Only the lines from the start of the entries through the line with "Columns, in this" are wanted; please output them exactly.

Data excerpts:
════════

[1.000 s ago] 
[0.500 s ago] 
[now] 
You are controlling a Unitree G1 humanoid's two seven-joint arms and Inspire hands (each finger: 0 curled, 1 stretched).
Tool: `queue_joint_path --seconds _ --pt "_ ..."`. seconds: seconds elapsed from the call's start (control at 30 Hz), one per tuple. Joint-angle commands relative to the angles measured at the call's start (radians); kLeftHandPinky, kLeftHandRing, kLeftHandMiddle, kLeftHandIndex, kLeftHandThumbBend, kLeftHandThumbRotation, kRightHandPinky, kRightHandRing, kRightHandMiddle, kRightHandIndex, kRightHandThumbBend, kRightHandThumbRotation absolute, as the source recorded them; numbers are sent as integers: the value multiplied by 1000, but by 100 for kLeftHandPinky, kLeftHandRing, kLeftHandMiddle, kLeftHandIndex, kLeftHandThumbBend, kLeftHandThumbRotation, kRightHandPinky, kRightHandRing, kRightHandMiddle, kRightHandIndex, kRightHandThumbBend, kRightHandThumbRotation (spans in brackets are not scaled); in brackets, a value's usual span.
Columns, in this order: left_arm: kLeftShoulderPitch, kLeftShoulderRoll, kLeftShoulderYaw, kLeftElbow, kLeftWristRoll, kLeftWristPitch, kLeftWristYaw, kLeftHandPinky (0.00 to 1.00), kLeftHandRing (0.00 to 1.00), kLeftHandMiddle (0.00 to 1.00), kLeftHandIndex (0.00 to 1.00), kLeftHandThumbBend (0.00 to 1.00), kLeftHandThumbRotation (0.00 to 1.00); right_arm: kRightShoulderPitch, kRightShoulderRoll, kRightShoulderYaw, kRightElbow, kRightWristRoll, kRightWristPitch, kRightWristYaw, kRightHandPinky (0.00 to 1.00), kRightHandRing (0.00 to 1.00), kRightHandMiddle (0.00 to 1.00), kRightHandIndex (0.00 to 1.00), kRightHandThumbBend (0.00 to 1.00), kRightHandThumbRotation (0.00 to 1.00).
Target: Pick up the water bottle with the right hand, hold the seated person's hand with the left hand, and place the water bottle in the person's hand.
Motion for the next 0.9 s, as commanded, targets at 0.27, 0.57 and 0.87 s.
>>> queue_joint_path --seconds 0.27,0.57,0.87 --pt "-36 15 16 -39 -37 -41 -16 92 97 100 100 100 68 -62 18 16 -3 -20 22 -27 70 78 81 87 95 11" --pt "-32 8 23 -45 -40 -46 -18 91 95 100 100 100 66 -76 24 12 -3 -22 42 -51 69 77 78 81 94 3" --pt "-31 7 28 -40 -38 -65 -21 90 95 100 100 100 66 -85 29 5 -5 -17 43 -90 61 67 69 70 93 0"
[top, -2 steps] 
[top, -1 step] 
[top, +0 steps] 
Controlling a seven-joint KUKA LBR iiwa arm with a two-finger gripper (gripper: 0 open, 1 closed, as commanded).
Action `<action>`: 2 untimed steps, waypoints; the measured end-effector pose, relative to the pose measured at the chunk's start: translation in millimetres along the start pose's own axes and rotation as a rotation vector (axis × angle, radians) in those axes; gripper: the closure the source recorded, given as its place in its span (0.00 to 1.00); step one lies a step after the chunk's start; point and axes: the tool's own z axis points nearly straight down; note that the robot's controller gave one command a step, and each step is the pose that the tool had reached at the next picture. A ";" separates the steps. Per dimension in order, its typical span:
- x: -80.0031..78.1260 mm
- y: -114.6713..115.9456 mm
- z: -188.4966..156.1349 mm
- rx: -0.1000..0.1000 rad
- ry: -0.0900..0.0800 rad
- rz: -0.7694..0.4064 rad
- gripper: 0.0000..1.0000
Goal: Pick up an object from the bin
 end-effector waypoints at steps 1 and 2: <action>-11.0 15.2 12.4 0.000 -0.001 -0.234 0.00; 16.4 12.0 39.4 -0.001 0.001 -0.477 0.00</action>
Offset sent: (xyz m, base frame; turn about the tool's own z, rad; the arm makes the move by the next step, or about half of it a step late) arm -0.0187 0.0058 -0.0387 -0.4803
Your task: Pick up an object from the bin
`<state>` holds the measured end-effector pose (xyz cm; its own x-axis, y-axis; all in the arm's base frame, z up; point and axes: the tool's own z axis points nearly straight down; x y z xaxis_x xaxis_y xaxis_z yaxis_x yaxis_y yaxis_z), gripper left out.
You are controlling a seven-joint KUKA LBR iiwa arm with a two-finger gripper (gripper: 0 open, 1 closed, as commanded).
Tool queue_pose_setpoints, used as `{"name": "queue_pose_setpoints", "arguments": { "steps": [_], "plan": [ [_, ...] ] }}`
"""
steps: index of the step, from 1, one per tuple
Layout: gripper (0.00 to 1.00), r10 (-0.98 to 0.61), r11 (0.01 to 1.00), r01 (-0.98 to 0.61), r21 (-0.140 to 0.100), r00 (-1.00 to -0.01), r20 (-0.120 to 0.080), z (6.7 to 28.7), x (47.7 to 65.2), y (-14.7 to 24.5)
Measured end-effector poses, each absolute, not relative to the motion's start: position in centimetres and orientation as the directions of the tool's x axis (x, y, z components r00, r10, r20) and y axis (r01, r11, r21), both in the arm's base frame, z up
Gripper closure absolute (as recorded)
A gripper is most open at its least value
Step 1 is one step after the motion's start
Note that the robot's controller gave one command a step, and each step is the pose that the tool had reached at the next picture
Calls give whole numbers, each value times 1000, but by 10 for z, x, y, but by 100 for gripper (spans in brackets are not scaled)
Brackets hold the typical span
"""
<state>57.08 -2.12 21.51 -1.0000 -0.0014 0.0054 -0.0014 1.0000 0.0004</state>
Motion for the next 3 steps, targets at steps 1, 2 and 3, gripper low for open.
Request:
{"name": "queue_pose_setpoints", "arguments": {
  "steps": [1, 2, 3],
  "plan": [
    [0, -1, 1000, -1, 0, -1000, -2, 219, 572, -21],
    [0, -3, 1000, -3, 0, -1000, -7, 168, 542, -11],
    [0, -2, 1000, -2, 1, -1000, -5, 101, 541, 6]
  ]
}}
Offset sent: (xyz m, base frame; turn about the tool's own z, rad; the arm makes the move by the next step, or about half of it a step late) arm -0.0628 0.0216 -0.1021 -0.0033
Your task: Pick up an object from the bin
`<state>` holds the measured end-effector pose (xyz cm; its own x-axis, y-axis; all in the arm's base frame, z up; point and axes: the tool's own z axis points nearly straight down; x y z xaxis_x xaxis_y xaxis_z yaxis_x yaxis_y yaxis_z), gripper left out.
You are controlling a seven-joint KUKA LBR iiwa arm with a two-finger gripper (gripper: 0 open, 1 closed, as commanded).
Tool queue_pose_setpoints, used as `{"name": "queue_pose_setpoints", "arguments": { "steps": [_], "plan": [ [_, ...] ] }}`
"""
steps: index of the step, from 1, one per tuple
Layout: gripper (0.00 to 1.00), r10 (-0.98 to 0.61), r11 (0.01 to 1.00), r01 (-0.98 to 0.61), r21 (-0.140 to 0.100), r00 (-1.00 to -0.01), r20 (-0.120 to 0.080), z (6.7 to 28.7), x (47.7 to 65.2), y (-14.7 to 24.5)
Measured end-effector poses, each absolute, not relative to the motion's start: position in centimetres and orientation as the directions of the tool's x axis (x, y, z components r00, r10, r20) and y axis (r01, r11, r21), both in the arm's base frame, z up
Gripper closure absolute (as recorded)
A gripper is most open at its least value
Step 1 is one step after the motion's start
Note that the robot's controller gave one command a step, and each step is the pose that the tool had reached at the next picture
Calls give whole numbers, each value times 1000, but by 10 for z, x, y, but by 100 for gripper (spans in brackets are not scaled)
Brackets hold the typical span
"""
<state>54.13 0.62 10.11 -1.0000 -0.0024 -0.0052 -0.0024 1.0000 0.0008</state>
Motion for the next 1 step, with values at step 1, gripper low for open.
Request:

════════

◆ **Solution for this problem**
[1.000 s ago] 
[0.500 s ago] 
[now] 
You are controlling a Unitree G1 humanoid's two seven-joint arms and Inspire hands (each finger: 0 curled, 1 stretched).
Tool: `queue_joint_path --seconds _ --pt "_ ..."`. seconds: seconds elapsed from the call's start (control at 30 Hz), one per tuple. Joint-angle commands relative to the angles measured at the call's start (radians); kLeftHandPinky, kLeftHandRing, kLeftHandMiddle, kLeftHandIndex, kLeftHandThumbBend, kLeftHandThumbRotation, kRightHandPinky, kRightHandRing, kRightHandMiddle, kRightHandIndex, kRightHandThumbBend, kRightHandThumbRotation absolute, as the source recorded them; numbers are sent as integers: the value multiplied by 1000, but by 100 for kLeftHandPinky, kLeftHandRing, kLeftHandMiddle, kLeftHandIndex, kLeftHandThumbBend, kLeftHandThumbRotation, kRightHandPinky, kRightHandRing, kRightHandMiddle, kRightHandIndex, kRightHandThumbBend, kRightHandThumbRotation (spans in brackets are not scaled); in brackets, a value's usual span.
Columns, in this order: left_arm: kLeftShoulderPitch, kLeftShoulderRoll, kLeftShoulderYaw, kLeftElbow, kLeftWristRoll, kLeftWristPitch, kLeftWristYaw, kLeftHandPinky (0.00 to 1.00), kLeftHandRing (0.00 to 1.00), kLeftHandMiddle (0.00 to 1.00), kLeftHandIndex (0.00 to 1.00), kLeftHandThumbBend (0.00 to 1.00), kLeftHandThumbRotation (0.00 to 1.00); right_arm: kRightShoulderPitch, kRightShoulderRoll, kRightShoulderYaw, kRightElbow, kRightWristRoll, kRightWristPitch, kRightWristYaw, kRightHandPinky (0.00 to 1.00), kRightHandRing (0.00 to 1.00), kRightHandMiddle (0.00 to 1.00), kRightHandIndex (0.00 to 1.00), kRightHandThumbBend (0.00 to 1.00), kRightHandThumbRotation (0.00 to 1.00).

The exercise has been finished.